▶ _REQUIRED WORK_
Read the data below line by line and state how many lines hold "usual". Nothing else belongs in the answer.

▶ _PROVIDED DATA_
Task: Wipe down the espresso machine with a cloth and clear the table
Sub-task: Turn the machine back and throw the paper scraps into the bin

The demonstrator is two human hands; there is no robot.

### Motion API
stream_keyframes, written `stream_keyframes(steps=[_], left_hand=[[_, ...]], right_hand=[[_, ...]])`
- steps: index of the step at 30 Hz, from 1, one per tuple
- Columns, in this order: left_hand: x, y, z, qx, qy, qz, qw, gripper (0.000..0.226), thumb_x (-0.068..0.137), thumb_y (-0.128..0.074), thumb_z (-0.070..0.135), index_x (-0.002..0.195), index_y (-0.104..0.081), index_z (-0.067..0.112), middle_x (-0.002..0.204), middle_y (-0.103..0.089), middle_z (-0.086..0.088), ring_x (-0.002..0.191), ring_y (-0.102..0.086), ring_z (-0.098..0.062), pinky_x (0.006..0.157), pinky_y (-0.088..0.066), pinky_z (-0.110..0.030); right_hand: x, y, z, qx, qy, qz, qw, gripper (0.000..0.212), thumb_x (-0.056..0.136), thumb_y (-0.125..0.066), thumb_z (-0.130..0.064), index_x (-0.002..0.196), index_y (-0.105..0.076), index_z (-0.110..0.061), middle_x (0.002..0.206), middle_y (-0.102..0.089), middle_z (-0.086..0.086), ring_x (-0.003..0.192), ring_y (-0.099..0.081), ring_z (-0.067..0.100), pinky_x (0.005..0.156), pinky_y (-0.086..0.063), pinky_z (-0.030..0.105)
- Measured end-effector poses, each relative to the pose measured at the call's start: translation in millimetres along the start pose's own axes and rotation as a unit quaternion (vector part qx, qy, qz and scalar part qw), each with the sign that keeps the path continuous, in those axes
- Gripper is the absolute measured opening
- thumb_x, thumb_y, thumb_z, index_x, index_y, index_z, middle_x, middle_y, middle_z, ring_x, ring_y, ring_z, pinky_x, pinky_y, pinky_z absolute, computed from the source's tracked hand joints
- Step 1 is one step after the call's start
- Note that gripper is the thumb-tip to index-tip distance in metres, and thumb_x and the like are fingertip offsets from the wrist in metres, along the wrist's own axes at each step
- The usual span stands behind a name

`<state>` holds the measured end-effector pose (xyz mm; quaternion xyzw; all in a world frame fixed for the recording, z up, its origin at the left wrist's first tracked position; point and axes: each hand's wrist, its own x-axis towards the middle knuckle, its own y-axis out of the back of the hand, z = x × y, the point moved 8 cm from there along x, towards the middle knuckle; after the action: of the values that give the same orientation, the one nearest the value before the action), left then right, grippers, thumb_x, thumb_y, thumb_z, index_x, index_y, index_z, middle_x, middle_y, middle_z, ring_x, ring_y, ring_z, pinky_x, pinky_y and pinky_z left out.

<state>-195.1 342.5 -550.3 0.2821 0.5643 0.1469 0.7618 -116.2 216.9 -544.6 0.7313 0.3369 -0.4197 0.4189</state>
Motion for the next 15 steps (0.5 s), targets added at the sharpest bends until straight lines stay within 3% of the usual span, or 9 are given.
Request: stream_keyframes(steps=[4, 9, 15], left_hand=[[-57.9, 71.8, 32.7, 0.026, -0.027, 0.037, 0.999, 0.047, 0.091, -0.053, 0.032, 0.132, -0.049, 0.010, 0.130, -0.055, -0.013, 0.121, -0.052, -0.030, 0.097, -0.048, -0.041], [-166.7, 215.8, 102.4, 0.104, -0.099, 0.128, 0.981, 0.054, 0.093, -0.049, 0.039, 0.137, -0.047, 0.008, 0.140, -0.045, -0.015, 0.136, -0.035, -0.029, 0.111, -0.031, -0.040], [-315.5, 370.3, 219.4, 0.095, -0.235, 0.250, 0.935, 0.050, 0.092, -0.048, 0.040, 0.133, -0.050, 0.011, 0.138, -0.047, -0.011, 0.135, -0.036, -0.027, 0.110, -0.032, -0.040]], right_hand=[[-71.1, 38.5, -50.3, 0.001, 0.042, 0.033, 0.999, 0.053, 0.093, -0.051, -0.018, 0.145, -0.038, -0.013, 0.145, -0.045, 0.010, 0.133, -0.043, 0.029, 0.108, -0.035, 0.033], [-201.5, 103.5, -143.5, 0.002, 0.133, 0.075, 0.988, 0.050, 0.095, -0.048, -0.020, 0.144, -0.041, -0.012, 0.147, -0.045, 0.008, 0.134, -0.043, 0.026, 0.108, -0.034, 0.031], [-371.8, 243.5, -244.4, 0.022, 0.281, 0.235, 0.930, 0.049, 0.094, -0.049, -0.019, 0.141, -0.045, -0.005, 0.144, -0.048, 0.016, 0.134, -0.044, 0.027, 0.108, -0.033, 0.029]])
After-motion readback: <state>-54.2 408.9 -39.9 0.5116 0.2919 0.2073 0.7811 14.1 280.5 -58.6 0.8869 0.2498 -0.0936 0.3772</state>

▶ _REPLY_
2